Gottfried was humbled years later when he learned that Wall Street Journal reporter Ron Suskind was using an Iago puppet and an impersonation of Gottfried's voice and other characters from Disney films to communicate with his autistic son, Owen.
The documentary Life, Animated chronicled Owen's story, and Gottfried got to share a touching moment with Owen onstage at the Night of Too Many Stars concert and telethon in 2015. The event at New York City's Beacon Theater raised millions of dollars for autism education.
"I've always said I can do some wonderful things as long as I'm not directly involved," Gottfried says.
Gottfried is still one of the busiest character and voice actors in the business. He has a deep love for the business, especially "old Hollywood," a topic he loves to explore on his series Gilbert Gottfried's Amazing Colossal Podcast!, in which he talks with show business veterans such as Dick Van Dyke and acclaimed TV creator Norman Lear.
"I feel like show business in general, everything changes so quickly," he says. "I feel like the exact second I have a vague understanding of how show businesses works, it all changes, and with the internet, it's really different."
Gottfried has become enough of a veteran that he has a documentary, Gilbert, directed by Harmontown's Neil Berkeley.

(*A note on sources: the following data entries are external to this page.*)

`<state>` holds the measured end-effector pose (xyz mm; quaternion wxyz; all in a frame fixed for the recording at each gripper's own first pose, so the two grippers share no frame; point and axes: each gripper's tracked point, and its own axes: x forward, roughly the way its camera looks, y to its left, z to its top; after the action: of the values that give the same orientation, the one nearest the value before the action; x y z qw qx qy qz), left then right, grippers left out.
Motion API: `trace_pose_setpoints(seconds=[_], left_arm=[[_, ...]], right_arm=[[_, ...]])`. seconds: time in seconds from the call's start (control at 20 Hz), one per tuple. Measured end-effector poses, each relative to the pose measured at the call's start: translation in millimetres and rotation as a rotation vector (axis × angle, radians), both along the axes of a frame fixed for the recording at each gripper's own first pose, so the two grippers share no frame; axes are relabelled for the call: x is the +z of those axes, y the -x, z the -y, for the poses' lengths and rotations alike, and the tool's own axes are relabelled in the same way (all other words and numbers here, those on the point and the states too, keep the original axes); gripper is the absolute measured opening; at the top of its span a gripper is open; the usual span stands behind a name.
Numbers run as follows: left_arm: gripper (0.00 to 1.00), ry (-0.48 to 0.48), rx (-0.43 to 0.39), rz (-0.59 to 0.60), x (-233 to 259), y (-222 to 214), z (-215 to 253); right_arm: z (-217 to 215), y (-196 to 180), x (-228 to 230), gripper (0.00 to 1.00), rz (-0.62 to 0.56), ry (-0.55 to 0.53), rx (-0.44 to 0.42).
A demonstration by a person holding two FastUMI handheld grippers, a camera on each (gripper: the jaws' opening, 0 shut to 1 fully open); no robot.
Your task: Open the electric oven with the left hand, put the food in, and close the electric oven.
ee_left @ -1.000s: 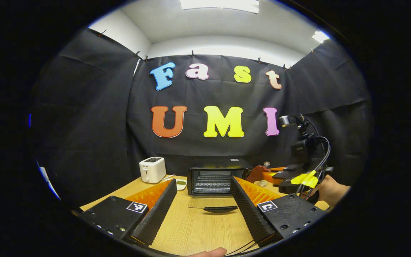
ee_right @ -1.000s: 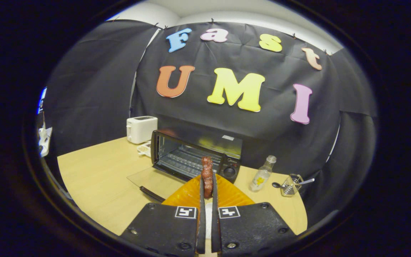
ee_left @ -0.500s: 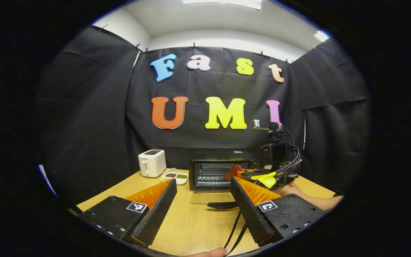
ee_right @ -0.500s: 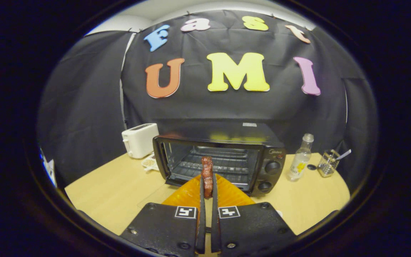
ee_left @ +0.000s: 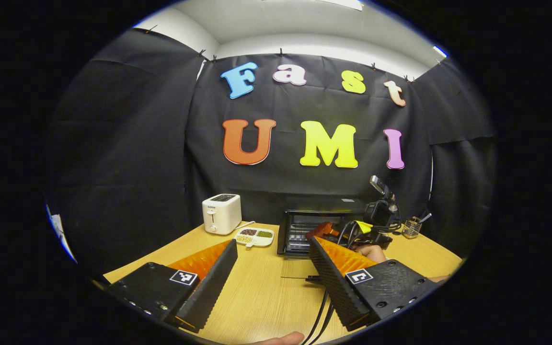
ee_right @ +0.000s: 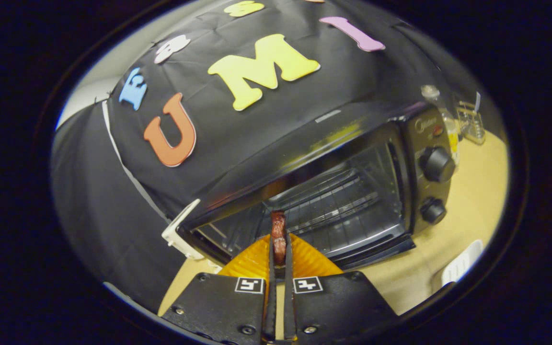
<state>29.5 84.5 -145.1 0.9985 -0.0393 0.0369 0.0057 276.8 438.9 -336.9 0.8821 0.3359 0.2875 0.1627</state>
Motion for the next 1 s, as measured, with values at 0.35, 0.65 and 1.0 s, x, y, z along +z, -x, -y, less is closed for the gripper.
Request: trace_pose_setpoints(seconds=[0.35,0.65,1.0], left_arm=[[0.96,-0.048,0.032,-0.003,-11,-7,-10],[0.96,-0.008,-0.012,-0.038,-28,-8,2],[0.96,0.018,-0.013,-0.108,-48,-4,7]], right_arm=[[-7,-37,-29,0.14,-0.023,-0.050,0.014],[10,-39,-27,0.26,0.035,0.052,-0.003],[56,-27,-10,0.50,0.210,0.354,-0.047]])
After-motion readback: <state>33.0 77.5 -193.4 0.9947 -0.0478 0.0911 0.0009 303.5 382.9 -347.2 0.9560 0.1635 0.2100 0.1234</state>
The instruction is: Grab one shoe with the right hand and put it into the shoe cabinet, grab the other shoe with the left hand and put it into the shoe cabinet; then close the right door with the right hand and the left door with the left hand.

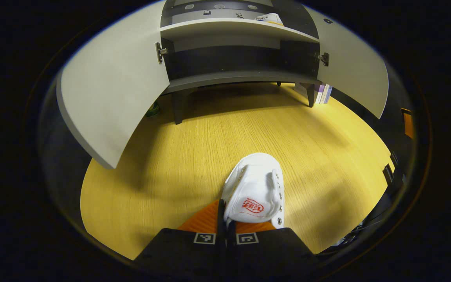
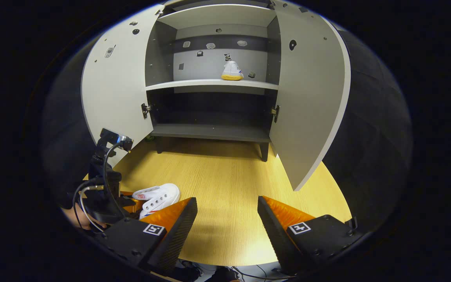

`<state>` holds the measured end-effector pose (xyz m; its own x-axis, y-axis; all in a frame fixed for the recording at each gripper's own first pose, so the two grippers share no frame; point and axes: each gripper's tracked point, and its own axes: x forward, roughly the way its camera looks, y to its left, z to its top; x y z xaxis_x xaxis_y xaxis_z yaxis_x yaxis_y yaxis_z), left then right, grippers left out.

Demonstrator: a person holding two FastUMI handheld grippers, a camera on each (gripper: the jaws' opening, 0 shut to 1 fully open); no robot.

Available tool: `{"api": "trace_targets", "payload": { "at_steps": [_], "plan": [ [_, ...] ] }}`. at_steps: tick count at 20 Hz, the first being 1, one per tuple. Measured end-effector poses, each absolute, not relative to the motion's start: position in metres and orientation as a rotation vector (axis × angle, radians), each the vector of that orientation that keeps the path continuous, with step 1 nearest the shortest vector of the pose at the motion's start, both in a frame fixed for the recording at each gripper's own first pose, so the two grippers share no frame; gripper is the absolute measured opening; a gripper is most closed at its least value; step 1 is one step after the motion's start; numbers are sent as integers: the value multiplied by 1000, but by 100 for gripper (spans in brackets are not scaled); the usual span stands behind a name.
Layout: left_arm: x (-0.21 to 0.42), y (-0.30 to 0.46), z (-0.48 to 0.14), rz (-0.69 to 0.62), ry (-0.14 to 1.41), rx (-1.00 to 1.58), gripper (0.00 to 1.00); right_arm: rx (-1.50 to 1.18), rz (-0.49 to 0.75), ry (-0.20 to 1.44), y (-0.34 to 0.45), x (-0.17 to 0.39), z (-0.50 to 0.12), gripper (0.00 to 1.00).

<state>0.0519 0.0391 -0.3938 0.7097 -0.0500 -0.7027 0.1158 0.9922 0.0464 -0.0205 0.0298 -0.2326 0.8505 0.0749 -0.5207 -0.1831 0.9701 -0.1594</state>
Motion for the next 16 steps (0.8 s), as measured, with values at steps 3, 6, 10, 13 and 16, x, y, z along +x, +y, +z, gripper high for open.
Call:
{"api": "trace_targets", "payload": {
  "at_steps": [3,6,10,13,16],
  "plan": [
    [50,33,-377,-95,763,38,5,-205,134,532,23,-17,-231,99],
    [53,24,-343,-90,734,-12,5,-193,128,524,16,-14,-226,98],
    [75,11,-269,-80,648,-25,5,-196,136,467,7,-10,-209,99],
    [104,-1,-199,-62,562,-39,5,-166,164,435,10,-6,-195,98],
    [139,-12,-138,-50,504,-62,5,-175,200,347,10,2,-175,99]
  ]
}}
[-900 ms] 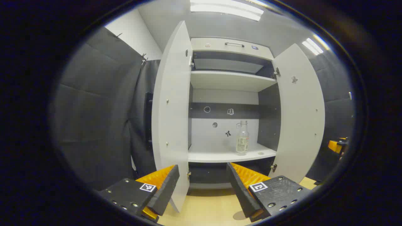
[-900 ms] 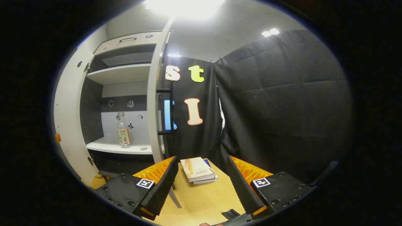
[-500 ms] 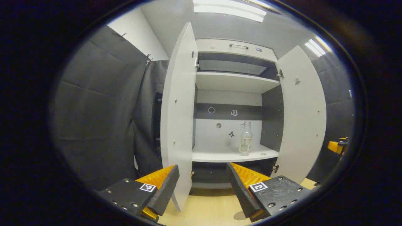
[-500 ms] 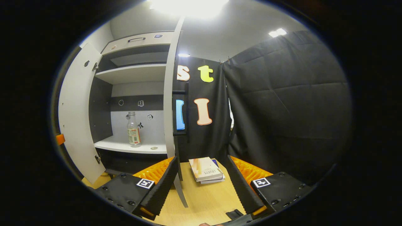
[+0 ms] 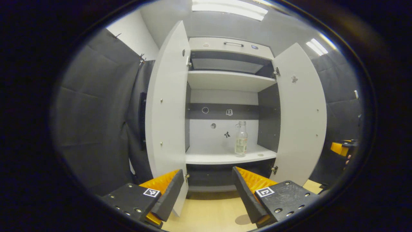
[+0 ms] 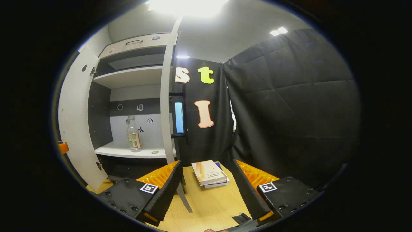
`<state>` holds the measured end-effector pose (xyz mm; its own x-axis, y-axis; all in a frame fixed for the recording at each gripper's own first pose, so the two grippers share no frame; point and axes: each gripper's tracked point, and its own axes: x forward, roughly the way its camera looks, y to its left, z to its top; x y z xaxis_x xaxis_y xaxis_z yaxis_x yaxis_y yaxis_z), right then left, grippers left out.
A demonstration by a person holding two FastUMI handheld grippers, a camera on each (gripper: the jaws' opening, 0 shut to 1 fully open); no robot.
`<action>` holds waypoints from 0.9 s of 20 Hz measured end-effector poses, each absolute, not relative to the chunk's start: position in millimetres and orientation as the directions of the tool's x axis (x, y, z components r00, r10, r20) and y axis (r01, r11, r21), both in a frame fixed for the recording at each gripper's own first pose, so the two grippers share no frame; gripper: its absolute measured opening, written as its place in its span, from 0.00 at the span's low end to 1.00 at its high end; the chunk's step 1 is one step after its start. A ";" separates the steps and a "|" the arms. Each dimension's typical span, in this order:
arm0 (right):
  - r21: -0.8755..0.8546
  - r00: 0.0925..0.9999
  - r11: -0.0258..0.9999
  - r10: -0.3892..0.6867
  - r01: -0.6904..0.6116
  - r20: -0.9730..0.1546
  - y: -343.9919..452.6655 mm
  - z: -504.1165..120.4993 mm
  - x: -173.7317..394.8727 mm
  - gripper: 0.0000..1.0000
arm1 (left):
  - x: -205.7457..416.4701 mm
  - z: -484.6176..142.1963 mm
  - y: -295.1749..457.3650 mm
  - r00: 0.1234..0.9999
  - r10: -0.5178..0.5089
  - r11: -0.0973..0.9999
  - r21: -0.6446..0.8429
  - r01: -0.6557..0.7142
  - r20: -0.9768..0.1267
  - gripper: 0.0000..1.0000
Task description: Grasp the bottle in the cabinet with the left hand and place it on the coaster, then close the right door with the right hand and the left door with the left hand.
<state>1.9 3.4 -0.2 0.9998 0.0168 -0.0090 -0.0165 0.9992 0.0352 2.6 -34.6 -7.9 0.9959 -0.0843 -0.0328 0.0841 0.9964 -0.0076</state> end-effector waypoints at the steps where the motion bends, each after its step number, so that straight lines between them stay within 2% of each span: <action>1: 0.036 1.000 0.999 0.003 -0.003 -0.012 2.1 -0.2 1.0 0.97 | 6.1 -10.3 -37.0 0.994 -0.097 0.995 -0.015 0.096 -0.042 0.89; 3: 0.041 1.000 0.999 -0.027 0.027 -0.017 -0.7 0.6 -1.2 0.98 | 11.1 -15.0 -44.6 0.989 -0.136 0.990 -0.035 0.134 -0.052 0.87; 4: 0.045 0.999 0.998 -0.041 0.041 -0.017 -1.4 2.1 -3.4 0.97 | 14.8 -13.5 -49.0 0.987 -0.157 0.987 -0.032 0.155 -0.045 0.96; 7: 0.037 0.995 0.995 -0.096 0.096 -0.016 -6.0 7.5 -13.5 0.97 | 28.1 -10.1 -58.2 0.981 -0.194 0.981 0.016 0.194 -0.020 0.96; 8: 0.036 0.993 0.992 -0.120 0.121 -0.019 -11.6 4.5 -23.0 0.97 | 32.9 -7.5 -62.1 0.978 -0.210 0.977 0.025 0.210 -0.005 0.92; 9: 0.040 0.990 0.989 -0.143 0.144 -0.018 -15.0 6.1 -27.8 0.97 | 40.3 -5.4 -66.5 0.974 -0.228 0.973 0.028 0.228 0.005 0.96; 10: 0.044 0.985 0.984 -0.172 0.172 -0.020 -19.5 8.9 -30.7 0.92 | 50.0 -2.2 -71.3 0.969 -0.246 0.969 0.021 0.246 0.009 0.92; 12: 0.057 0.976 0.975 -0.216 0.216 -0.022 -27.1 11.8 -36.2 0.92 | 73.7 2.1 -83.8 0.956 -0.293 0.956 -0.015 0.293 0.008 0.91; 13: 0.060 0.972 0.970 -0.236 0.237 -0.018 -31.9 12.3 -39.1 0.97 | 86.0 5.4 -89.5 0.950 -0.313 0.949 -0.034 0.313 0.011 0.91; 14: 0.062 0.967 0.965 -0.256 0.257 -0.014 -38.8 10.7 -40.7 0.97 | 99.4 9.0 -96.2 0.944 -0.329 0.943 -0.049 0.329 0.010 0.91; 15: 0.065 0.962 0.960 -0.273 0.273 -0.011 -44.4 9.8 -40.2 0.92 | 114.1 11.7 -102.1 0.941 -0.339 0.939 -0.057 0.339 0.008 0.92; 16: 0.070 0.958 0.956 -0.286 0.285 -0.008 -49.6 8.4 -38.2 0.92 | 129.8 17.2 -108.4 0.939 -0.345 0.937 -0.058 0.345 0.009 0.92; 17: 0.075 0.955 0.953 -0.295 0.295 -0.001 -55.6 8.2 -34.1 0.92 | 145.7 22.2 -114.6 0.939 -0.344 0.937 -0.054 0.345 0.013 0.96; 18: 0.075 0.953 0.950 -0.303 0.302 0.007 -62.3 9.2 -28.2 0.98 | 162.5 28.2 -120.8 0.939 -0.342 0.938 -0.046 0.343 0.019 0.96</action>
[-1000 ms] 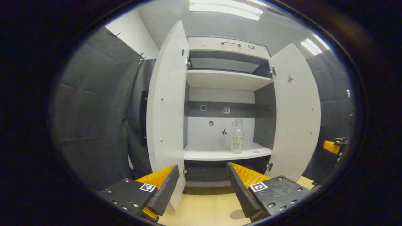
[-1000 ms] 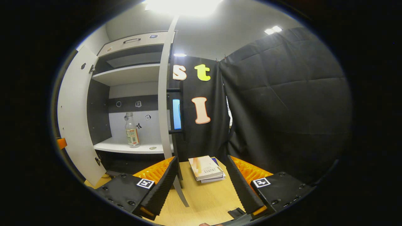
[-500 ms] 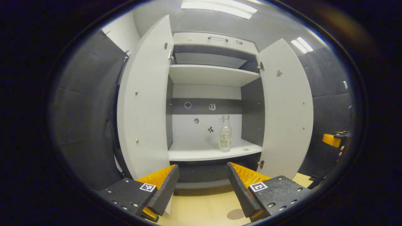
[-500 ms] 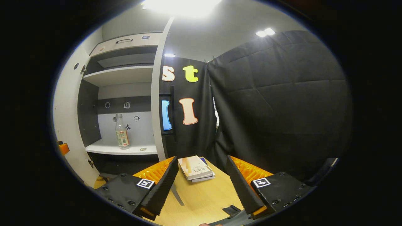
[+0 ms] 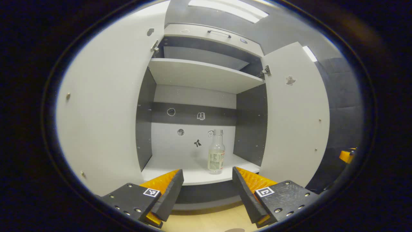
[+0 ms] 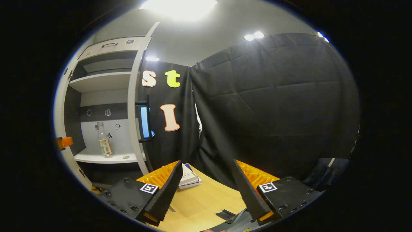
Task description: Grasp the bottle in the cabinet with the left hand and place it on the coaster, then close the right door with the right hand and the left door with the left hand.
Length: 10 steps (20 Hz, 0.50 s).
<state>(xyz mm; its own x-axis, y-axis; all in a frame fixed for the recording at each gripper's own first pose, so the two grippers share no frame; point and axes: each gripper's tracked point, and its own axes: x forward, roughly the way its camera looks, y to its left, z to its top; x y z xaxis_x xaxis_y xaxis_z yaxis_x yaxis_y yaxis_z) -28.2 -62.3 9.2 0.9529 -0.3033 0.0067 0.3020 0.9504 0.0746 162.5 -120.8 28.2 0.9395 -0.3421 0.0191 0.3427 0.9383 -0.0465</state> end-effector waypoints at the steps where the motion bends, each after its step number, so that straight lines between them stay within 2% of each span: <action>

It was met with wide acclaim when it premiered at the Tribeca Film Festival.
"[Berkeley] approached me and said he always wanted to do a documentary about me, and I said, 'You should set your dreams a lot higher than that,'" Gottfried says. "Then he followed me around and did the documentary, and to my shock, people like it."
Gilbert Gottfried will perform five shows this weekend at the Addison Improv, 4980 Belt Line Road. The shows are at 7:30 and 9:45 p.m. Friday, Sept. 8; 7 and 9:30 p.m. Saturday, Sept. 9; and 7:30 p.m. Sunday, Sept. 10. Tickets are $22 to $32 and available online at ImprovAddison.com.